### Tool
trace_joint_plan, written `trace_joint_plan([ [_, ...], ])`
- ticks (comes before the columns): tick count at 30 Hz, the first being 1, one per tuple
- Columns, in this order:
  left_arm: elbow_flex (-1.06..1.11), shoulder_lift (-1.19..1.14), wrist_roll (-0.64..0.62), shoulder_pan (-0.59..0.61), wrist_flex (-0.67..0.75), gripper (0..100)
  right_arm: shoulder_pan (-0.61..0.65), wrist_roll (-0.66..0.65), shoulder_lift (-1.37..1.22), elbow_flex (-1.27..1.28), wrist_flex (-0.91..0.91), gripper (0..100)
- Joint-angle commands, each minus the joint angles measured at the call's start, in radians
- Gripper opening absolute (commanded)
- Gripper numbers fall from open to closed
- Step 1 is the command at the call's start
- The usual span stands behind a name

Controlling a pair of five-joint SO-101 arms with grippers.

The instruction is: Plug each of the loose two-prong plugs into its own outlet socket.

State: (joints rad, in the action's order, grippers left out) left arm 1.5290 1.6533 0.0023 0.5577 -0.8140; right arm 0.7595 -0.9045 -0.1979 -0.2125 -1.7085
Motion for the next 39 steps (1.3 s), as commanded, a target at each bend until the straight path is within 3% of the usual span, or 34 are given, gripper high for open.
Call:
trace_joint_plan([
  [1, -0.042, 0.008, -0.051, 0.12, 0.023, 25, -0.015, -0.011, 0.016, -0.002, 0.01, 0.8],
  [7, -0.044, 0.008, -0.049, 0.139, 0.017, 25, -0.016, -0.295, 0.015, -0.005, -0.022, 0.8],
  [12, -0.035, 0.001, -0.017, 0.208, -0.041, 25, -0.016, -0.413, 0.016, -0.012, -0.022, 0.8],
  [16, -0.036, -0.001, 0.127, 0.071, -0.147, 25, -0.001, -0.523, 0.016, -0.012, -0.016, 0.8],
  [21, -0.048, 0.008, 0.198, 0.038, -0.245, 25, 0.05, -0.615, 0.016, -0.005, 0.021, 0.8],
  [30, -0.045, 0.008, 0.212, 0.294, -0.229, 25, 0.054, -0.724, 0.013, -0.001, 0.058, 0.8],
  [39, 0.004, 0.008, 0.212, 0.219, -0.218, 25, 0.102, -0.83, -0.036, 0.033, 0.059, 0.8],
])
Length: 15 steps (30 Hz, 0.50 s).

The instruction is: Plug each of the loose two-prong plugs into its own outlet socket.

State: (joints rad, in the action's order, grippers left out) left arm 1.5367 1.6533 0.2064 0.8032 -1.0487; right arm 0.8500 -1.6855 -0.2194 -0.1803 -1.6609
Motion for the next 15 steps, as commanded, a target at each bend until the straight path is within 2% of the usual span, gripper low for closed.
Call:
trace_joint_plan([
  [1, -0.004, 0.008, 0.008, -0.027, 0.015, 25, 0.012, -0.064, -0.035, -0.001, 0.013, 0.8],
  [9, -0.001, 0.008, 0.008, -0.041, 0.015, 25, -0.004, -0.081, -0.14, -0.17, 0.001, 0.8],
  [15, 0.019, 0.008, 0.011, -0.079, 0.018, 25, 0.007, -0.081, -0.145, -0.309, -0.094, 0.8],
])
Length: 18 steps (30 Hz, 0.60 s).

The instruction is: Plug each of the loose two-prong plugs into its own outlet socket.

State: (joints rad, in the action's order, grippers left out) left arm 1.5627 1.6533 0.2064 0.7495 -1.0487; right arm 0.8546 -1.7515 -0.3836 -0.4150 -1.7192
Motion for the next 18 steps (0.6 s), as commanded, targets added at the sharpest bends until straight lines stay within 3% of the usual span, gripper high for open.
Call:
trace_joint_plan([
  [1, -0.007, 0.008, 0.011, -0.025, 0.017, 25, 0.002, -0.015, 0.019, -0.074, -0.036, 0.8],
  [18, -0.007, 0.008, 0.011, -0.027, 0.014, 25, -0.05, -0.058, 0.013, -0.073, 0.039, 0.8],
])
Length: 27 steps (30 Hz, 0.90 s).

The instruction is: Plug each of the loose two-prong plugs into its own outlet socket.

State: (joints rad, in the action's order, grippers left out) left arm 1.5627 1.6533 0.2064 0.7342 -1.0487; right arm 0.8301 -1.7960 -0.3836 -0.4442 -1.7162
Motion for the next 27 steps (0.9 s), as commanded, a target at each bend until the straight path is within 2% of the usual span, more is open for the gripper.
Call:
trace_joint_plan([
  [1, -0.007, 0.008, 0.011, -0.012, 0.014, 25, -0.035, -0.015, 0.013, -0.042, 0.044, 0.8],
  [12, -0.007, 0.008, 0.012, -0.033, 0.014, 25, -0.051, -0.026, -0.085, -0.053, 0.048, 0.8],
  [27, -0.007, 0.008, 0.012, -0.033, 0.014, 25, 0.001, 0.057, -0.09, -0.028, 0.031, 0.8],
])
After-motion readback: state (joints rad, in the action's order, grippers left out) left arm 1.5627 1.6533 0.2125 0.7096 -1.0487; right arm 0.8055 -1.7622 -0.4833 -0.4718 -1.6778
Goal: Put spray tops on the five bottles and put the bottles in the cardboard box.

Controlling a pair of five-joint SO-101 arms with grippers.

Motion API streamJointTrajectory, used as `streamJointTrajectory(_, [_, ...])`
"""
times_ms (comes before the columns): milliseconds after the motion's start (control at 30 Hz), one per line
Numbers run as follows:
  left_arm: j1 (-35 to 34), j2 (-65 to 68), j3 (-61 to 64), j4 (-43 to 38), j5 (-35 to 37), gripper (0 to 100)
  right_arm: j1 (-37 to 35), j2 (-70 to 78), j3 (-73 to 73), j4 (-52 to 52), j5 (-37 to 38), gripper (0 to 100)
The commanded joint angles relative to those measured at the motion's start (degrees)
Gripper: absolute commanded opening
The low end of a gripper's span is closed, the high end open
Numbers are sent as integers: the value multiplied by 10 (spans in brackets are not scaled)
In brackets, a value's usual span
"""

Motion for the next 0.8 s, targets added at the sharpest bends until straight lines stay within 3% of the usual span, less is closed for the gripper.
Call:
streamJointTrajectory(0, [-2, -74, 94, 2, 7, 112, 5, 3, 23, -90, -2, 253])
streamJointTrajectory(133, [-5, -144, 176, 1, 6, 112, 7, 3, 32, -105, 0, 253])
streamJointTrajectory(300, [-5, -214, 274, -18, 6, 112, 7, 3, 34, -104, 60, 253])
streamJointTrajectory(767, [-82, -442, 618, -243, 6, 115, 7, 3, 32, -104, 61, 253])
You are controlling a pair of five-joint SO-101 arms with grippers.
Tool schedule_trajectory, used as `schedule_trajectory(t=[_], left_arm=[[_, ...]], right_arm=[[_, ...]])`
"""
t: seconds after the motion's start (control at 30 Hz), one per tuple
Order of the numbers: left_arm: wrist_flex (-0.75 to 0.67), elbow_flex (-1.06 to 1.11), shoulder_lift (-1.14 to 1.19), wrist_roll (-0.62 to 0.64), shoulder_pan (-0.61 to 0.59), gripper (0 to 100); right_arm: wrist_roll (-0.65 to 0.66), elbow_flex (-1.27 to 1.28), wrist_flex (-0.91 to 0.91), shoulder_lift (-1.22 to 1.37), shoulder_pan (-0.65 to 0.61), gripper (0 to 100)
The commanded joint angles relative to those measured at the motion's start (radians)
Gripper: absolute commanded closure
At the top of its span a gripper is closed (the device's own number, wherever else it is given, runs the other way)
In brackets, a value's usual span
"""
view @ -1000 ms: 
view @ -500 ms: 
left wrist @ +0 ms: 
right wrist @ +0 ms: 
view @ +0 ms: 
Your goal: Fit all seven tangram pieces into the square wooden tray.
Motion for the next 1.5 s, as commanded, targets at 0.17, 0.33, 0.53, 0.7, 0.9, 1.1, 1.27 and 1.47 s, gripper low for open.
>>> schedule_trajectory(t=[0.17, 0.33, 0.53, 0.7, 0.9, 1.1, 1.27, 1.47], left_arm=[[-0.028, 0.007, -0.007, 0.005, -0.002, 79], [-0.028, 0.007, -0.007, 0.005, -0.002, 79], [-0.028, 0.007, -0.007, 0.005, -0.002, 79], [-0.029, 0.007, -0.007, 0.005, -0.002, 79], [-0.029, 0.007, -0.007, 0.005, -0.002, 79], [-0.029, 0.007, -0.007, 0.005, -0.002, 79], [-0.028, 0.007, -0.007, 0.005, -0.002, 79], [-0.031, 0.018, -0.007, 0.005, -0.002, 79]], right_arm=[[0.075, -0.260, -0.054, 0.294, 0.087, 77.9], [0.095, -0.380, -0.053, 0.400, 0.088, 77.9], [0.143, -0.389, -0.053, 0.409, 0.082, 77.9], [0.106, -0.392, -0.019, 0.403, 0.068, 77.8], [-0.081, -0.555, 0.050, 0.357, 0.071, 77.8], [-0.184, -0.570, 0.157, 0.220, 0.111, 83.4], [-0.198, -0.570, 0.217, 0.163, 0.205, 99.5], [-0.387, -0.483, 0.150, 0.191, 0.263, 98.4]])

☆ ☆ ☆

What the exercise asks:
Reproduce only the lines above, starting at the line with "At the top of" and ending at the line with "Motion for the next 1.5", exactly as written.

Expected answer:
At the top of its span a gripper is closed (the device's own number, wherever else it is given, runs the other way)
In brackets, a value's usual span
"""
view @ -1000 ms: 
view @ -500 ms: 
left wrist @ +0 ms: 
right wrist @ +0 ms: 
view @ +0 ms: 
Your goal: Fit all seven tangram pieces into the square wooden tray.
Motion for the next 1.5 s, as commanded, targets at 0.17, 0.33, 0.53, 0.7, 0.9, 1.1, 1.27 and 1.47 s, gripper low for open.

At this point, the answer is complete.